5 Tips and Tricks to Stop Losing All Your Money on Options
Look, we've all been there. You push your cart past the frozen chicken tendie aisle in Costco, check your Robinhood account, and there's just not enough. You put your head down in shame as your options expire worthless and you loop back around for a second free sample before they notice you keep coming back. At Wall Street Supply, we want nobody leaving Costco without that huge bag of frozen tendies, so we're lending our expertise to provide the best 5 tricks and tips to prevent your options from expiring worthless and maybe unlock the green theme on your Robinhood account.

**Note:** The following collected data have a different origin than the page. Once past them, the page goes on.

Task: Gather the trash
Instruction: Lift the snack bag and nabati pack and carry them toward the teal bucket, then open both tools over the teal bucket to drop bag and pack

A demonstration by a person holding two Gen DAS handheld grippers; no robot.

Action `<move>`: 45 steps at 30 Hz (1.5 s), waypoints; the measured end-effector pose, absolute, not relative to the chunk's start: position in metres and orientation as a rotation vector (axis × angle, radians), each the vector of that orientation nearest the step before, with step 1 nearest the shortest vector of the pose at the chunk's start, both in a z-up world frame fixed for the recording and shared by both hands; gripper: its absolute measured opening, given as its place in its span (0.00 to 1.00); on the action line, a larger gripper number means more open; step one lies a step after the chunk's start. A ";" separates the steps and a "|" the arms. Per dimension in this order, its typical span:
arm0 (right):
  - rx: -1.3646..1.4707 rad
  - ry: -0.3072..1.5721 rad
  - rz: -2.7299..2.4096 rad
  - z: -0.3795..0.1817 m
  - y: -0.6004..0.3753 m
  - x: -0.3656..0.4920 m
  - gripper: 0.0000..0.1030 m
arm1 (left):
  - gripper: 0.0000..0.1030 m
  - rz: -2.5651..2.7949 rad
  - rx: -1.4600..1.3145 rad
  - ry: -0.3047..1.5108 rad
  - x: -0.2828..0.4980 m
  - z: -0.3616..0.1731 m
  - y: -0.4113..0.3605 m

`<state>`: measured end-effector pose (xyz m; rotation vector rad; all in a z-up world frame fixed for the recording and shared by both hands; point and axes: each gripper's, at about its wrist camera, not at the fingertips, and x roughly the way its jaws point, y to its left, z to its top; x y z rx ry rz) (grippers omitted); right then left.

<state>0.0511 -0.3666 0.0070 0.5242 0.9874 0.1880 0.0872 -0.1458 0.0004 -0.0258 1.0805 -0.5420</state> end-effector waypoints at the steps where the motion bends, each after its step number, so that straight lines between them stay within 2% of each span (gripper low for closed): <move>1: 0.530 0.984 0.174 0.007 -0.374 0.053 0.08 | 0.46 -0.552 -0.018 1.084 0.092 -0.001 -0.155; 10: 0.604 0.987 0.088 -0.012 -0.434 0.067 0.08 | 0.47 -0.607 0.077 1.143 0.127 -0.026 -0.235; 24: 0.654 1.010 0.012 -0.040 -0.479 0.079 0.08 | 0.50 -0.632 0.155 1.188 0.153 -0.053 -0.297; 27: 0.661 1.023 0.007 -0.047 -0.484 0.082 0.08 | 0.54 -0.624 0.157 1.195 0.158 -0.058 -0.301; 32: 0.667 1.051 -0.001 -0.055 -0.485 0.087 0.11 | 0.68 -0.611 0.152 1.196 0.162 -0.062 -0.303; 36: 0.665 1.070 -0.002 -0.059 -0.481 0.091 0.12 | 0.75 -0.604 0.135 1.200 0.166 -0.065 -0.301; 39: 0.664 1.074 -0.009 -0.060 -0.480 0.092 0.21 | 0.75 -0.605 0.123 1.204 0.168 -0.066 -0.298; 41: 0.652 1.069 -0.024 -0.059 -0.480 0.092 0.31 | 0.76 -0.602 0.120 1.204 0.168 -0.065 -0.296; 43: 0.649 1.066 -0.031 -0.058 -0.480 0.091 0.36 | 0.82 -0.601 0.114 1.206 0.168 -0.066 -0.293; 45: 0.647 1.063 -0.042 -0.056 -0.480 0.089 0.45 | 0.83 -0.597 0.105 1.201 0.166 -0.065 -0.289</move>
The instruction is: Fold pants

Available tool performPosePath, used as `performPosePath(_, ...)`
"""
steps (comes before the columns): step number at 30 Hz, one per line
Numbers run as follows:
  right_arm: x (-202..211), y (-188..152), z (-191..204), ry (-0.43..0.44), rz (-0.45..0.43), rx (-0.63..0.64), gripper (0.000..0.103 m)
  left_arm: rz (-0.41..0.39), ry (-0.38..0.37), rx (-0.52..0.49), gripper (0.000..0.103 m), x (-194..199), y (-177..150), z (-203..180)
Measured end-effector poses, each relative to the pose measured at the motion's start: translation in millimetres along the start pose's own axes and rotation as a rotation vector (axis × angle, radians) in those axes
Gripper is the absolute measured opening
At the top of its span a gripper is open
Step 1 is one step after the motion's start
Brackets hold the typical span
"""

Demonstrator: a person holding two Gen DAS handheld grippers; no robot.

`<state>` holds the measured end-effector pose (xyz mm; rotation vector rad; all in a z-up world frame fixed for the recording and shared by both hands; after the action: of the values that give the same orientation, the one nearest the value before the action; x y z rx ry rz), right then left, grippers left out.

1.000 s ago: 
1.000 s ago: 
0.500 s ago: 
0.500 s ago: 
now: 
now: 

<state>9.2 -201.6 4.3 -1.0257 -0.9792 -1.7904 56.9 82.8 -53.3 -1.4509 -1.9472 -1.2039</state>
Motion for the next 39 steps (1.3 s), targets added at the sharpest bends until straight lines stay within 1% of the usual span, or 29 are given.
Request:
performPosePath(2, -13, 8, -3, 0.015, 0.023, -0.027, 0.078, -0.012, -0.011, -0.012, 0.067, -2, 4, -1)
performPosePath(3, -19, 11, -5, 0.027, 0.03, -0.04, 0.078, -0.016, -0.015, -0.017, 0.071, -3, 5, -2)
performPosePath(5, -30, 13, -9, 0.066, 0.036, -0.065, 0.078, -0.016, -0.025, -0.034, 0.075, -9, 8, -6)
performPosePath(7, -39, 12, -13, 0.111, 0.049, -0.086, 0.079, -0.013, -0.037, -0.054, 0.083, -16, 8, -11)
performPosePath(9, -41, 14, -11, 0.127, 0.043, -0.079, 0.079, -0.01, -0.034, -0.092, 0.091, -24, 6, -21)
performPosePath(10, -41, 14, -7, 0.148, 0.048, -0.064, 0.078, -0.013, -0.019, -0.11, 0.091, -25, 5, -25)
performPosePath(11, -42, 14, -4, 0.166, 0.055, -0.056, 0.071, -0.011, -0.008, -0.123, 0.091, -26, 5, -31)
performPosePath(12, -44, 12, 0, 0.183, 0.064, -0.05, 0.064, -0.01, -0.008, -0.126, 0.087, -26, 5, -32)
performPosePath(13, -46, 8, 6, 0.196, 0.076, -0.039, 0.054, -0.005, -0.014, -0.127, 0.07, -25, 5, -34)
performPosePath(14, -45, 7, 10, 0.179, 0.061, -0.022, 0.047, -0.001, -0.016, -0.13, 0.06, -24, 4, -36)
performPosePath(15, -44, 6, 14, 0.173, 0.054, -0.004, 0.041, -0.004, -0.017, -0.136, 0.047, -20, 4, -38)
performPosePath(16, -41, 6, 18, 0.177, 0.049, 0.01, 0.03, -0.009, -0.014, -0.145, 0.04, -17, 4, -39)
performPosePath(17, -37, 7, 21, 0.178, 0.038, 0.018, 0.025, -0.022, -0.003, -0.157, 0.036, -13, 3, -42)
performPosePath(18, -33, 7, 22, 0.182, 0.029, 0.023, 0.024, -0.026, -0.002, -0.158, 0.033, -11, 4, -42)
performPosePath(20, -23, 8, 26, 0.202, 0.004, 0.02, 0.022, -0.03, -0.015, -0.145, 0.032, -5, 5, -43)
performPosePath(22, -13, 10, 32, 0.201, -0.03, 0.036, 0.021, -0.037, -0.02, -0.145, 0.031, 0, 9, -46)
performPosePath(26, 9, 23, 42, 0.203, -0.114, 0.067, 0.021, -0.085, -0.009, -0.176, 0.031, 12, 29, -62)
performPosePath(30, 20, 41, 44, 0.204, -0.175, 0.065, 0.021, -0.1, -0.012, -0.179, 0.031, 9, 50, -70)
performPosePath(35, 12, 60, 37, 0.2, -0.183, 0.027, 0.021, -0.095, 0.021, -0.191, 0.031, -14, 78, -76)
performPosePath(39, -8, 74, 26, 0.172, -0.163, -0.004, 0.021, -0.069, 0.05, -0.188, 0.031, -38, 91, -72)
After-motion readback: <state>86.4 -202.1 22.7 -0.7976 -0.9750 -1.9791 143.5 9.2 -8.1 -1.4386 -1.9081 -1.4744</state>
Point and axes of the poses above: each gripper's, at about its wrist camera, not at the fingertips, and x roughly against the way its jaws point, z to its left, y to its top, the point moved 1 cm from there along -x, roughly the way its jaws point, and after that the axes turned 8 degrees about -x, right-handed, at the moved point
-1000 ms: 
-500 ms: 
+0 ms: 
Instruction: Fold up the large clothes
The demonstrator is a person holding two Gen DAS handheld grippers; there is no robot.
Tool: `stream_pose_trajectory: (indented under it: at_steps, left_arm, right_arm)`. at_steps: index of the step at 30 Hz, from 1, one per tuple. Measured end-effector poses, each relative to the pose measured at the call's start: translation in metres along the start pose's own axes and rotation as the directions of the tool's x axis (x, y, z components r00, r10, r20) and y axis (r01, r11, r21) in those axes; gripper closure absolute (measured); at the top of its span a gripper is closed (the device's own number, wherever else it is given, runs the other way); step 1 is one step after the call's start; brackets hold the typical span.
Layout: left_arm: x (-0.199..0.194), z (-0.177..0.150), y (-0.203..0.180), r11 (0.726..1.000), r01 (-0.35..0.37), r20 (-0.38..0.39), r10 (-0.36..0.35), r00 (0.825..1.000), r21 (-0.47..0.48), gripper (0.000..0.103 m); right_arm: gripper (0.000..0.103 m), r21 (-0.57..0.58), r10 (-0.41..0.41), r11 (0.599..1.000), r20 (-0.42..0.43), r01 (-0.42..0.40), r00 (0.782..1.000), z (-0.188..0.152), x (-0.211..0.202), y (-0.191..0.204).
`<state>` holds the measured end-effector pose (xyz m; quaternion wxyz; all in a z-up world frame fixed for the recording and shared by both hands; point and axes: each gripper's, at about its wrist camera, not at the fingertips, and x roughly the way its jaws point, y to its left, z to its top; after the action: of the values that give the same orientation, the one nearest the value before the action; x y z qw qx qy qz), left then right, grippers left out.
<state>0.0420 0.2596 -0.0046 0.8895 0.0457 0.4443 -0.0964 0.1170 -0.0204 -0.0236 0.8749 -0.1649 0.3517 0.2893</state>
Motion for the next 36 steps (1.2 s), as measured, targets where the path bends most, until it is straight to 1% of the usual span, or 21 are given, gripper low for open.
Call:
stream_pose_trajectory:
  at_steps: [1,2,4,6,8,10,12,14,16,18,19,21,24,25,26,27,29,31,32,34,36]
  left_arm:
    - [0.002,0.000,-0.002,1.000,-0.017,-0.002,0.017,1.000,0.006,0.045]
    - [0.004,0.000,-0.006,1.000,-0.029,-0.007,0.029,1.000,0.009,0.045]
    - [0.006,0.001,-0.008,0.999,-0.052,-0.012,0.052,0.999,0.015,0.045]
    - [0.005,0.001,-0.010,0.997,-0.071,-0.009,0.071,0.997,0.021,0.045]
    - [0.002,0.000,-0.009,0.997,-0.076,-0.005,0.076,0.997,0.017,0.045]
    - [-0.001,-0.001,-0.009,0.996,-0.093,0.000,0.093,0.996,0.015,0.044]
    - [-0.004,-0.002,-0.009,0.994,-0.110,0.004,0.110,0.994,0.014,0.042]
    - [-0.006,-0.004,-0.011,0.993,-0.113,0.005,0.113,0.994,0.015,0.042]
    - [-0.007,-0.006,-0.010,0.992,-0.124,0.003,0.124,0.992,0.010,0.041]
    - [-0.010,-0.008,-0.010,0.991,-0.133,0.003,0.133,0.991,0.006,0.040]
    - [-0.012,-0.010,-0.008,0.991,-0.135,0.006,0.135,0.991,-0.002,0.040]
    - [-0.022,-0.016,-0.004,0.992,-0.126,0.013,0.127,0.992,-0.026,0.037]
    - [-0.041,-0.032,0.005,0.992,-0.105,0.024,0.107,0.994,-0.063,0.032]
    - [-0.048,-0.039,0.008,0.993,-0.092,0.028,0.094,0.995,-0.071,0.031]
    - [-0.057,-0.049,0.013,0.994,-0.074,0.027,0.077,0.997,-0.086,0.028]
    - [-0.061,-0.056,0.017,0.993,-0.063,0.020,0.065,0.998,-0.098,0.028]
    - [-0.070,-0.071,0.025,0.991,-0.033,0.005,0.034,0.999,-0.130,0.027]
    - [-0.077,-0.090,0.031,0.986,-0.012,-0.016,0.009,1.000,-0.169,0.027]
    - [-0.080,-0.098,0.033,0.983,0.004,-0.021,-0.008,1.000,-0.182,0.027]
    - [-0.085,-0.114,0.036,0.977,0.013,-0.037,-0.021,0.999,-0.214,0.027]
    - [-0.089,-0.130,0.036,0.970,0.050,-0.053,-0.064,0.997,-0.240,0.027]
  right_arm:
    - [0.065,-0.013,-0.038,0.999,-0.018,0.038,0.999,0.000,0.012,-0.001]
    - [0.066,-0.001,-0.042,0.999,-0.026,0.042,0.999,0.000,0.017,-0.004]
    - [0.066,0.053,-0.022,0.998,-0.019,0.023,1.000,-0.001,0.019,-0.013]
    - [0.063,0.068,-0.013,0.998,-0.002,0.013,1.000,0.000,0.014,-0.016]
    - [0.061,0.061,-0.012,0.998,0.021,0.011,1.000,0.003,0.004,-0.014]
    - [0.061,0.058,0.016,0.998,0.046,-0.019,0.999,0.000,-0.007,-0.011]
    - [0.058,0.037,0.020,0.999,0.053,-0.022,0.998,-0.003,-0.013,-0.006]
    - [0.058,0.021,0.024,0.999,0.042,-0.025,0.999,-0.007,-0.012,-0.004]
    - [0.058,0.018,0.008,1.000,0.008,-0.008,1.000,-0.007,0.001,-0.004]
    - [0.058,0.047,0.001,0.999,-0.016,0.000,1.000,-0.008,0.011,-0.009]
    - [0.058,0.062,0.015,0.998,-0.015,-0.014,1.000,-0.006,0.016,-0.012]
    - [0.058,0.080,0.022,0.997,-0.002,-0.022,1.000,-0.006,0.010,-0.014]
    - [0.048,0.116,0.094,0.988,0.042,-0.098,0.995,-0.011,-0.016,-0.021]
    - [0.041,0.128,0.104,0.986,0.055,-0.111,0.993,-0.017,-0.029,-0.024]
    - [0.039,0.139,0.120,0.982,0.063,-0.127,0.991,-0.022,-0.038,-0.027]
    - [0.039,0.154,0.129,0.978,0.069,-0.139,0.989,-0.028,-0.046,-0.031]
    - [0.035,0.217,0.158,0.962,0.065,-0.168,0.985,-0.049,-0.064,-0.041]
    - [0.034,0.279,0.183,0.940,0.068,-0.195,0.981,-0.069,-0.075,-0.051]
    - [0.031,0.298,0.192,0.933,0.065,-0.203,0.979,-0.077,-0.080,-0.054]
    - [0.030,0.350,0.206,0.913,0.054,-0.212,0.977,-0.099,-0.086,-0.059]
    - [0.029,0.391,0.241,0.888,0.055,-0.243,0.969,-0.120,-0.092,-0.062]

1) Greeks - You probably remember them from pledging that fraternity on campus, but what do they have to do with options? There's a lot to know about the Greeks, Delta, Gamma, Rho, Theta, but the most important thing is to completely ignore these. We speak English in America, so why pay attention to some outdated language that's just confusing anyway? The nerds will tell you that Greeks are an important measure of what option you're buying, how time can affect the premium as you move closer to expiration date, and --- did you fall asleep yet? Jesus Christ that was boring to even type. Seriously, don't pay attention to the Greeks, unless you're like some fucking nerd or something. It's just too confusing, and we don't like confusing here at Wall Street Supply.
2) Due Diligence - DD is an ancient mythological tool to decide whether or not a specific security will yield a specific amount of tendies for you to heat up in the microwave and enjoy. Old boring investors such as Warren Buffett actually research the company that they're about to purchase, look at their financial documents, and forecast the stability/growth of the company before making a decision. This time consuming waste of energy is completely useless, as we have seen with Hertz and GNC. Don't be a fucking nerd and look at excel spreadsheets to figure out whether or not a company is good to buy, just google whichever companies have gone bankrupt this week, then go ALL IN on their stock.
3) Strike/Expiration Date - High Risk, High Reward. You have to spend money to make money. Anyone with a business-oriented brain will tell you this over and over, and for good reason - it's true. We highly encourage that you refrain from buying ITM options with an expiration date that's more than a week away. What is this, value investing? We don't have time for all of that. If you think a stock that's currently $100/share will go up, buy $130 calls that expire the same week. It's seriously the only way to secure your lambo and tendies, ITM options are seriously for pussies and any Wall Street Trader who's been on CNBC will tell you the same thing.
4) Stonks Only Go Up - With the unlimited QE and the money printer that will never run out of ink, stocks pretty much exclusively go up. I mean, sometimes they don't, I guess, but that's just a red herring. If the market is down and your calls are getting fucked, the bears on FinTwit are starting to laugh at you, Trump will release a tweet that sends all of the bears running back to their wife's boyfriend.
5) Risk - Out of all of the aspects of trading we have discussed today, risk may very well be the most important. Nobody gets rich by playing it safe, so you need to take some serious risk if you wanna stop getting kicked out of Costco for taking too many free samples. For example, put all of your savings account, student loans, and mortgage directly into your Robinhood account. Seriously, it happens all the time and I'm sure it works out great for those who do it. Ran out of money entirely? Get a payday loan, credit card, or a bank loan and toss that shit right into Robinhood. Have an IRA earning 2% interest in a Money Market or CD? I'm falling asleep even thinking about it. Take your life savings, borrow from family/friends/banks/loan sharks, and put it all into Call options that expire the same week. You may ask yourself, is this worth the risk? And the answer to that is, how badly do you really want that yacht?